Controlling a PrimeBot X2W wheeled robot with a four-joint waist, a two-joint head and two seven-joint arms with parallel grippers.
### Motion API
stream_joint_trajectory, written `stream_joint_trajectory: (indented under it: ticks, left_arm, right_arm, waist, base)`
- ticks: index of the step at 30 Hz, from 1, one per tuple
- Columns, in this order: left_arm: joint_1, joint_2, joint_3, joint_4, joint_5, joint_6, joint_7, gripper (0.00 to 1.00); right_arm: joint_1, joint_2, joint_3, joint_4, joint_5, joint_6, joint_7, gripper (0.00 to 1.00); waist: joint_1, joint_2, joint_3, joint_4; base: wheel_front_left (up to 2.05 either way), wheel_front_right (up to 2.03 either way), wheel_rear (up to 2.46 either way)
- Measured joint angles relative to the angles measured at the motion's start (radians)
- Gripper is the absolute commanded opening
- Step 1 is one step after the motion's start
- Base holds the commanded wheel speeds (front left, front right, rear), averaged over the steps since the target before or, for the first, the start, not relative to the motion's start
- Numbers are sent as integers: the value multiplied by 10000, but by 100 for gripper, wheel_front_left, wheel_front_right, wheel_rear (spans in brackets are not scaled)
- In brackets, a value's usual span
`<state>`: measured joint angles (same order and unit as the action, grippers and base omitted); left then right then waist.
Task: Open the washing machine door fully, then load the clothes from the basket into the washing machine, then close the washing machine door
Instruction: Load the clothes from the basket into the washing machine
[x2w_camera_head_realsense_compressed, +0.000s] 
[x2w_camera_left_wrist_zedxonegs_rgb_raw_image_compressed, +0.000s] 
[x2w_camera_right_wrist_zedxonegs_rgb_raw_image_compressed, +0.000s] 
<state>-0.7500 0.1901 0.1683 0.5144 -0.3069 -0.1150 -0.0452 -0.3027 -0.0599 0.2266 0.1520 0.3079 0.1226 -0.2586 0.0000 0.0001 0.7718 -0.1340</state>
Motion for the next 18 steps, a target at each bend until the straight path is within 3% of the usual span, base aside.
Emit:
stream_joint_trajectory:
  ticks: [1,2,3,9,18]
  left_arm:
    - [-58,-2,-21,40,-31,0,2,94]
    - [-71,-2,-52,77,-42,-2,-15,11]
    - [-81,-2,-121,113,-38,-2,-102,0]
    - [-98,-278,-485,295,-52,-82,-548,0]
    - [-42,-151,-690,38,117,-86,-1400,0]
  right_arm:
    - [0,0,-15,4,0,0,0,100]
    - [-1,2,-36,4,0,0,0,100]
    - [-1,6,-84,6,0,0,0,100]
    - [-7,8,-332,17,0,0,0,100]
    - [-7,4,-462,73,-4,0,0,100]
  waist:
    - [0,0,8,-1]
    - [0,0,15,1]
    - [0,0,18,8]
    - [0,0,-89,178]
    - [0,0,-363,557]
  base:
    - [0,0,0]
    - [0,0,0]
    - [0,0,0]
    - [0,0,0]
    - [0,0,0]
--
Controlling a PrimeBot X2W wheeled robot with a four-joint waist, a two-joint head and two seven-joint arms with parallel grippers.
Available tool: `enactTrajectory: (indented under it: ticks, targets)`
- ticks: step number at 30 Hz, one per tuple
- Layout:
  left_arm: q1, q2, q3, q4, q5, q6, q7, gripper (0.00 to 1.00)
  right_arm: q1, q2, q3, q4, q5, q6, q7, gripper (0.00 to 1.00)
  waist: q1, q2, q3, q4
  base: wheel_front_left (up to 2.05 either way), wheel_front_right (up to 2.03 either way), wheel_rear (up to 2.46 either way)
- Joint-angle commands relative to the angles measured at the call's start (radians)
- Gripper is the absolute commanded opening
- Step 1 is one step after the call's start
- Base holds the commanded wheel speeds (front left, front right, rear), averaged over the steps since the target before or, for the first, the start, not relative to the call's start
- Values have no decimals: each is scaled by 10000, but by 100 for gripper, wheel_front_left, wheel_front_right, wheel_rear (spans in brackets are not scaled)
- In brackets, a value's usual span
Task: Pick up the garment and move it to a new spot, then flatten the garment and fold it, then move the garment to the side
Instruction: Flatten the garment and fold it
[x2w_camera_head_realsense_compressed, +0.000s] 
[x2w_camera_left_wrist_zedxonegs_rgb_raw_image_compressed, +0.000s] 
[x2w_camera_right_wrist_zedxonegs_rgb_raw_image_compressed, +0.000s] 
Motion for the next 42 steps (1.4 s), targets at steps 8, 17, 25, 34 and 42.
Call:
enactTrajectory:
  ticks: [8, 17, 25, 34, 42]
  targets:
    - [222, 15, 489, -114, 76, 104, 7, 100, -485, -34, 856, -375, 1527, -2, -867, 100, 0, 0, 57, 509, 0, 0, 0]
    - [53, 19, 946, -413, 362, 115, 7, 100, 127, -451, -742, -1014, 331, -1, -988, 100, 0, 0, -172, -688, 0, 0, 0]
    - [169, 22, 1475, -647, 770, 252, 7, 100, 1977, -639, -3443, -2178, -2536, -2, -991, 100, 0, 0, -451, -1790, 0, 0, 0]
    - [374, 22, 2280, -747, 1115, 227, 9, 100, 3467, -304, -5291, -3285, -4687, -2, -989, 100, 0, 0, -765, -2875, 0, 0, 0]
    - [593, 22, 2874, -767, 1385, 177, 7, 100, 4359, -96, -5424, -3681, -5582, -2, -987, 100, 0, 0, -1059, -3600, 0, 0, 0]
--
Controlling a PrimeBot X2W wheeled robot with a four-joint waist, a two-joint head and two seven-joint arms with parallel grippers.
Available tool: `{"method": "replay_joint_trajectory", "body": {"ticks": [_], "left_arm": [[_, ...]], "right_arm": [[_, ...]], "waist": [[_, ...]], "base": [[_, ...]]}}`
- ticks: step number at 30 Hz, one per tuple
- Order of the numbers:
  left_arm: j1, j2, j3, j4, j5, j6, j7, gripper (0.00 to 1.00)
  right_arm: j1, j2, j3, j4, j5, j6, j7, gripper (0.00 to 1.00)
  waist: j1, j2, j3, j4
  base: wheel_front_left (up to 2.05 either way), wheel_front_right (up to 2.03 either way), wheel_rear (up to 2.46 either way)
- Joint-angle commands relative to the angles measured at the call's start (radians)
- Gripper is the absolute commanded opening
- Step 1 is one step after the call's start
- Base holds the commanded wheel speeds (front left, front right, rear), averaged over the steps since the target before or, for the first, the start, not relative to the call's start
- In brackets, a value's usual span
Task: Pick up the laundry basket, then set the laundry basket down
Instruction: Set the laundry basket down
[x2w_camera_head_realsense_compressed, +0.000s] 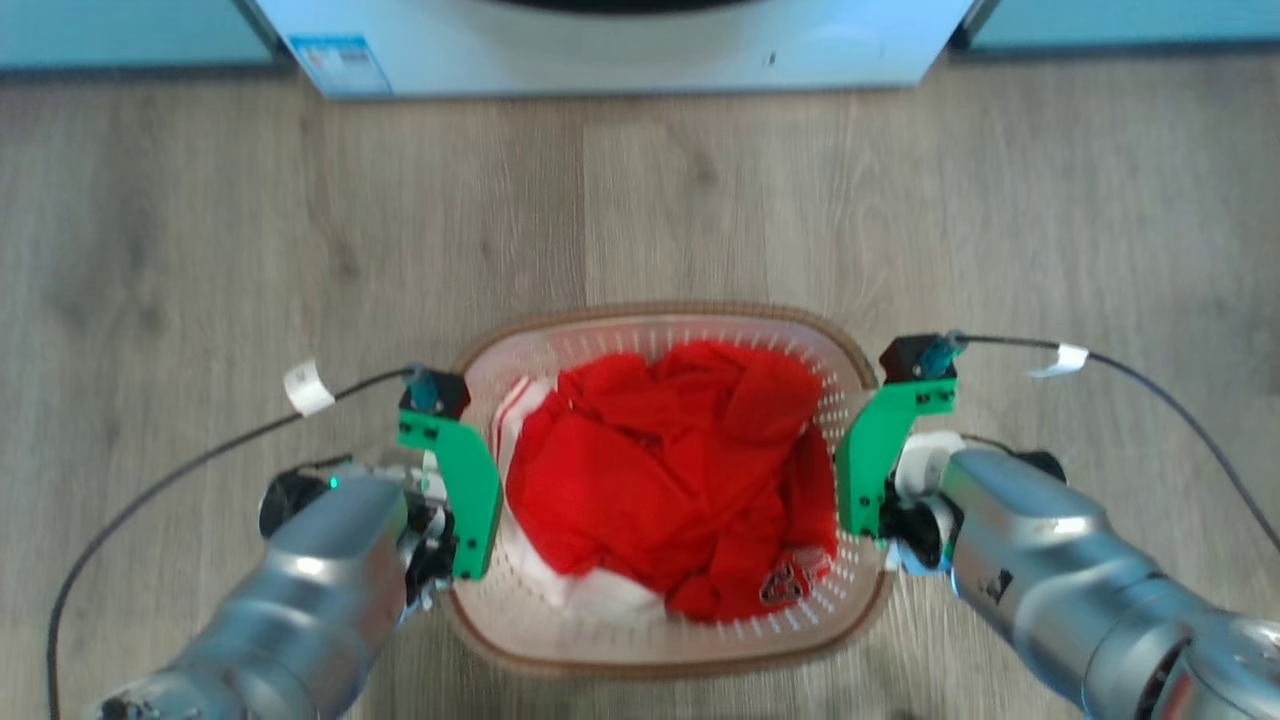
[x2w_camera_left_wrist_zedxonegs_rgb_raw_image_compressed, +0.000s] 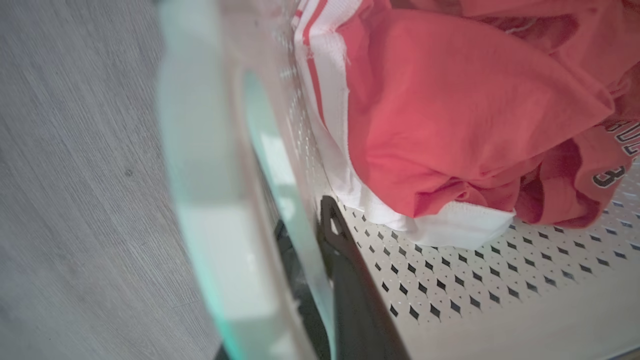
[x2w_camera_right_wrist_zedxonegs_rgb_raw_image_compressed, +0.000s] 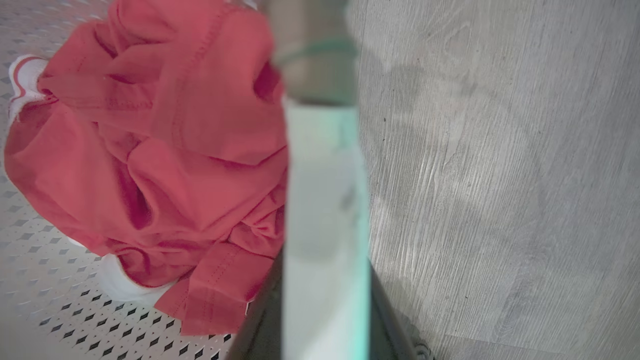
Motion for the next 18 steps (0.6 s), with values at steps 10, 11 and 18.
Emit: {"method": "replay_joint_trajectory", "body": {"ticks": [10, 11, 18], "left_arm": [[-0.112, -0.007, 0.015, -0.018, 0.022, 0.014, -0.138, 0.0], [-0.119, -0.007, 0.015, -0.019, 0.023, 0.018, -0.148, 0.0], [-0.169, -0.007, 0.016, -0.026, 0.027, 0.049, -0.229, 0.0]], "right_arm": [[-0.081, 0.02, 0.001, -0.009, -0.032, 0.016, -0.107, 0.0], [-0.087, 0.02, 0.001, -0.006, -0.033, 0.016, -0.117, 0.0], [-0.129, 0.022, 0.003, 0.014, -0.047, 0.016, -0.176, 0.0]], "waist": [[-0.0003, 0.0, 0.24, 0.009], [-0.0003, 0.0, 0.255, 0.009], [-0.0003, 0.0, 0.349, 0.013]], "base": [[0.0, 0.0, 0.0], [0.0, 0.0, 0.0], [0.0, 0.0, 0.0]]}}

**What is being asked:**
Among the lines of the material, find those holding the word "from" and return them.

**Expected answer:**
- ticks: index of the step at 30 Hz, from 1, one per tuple
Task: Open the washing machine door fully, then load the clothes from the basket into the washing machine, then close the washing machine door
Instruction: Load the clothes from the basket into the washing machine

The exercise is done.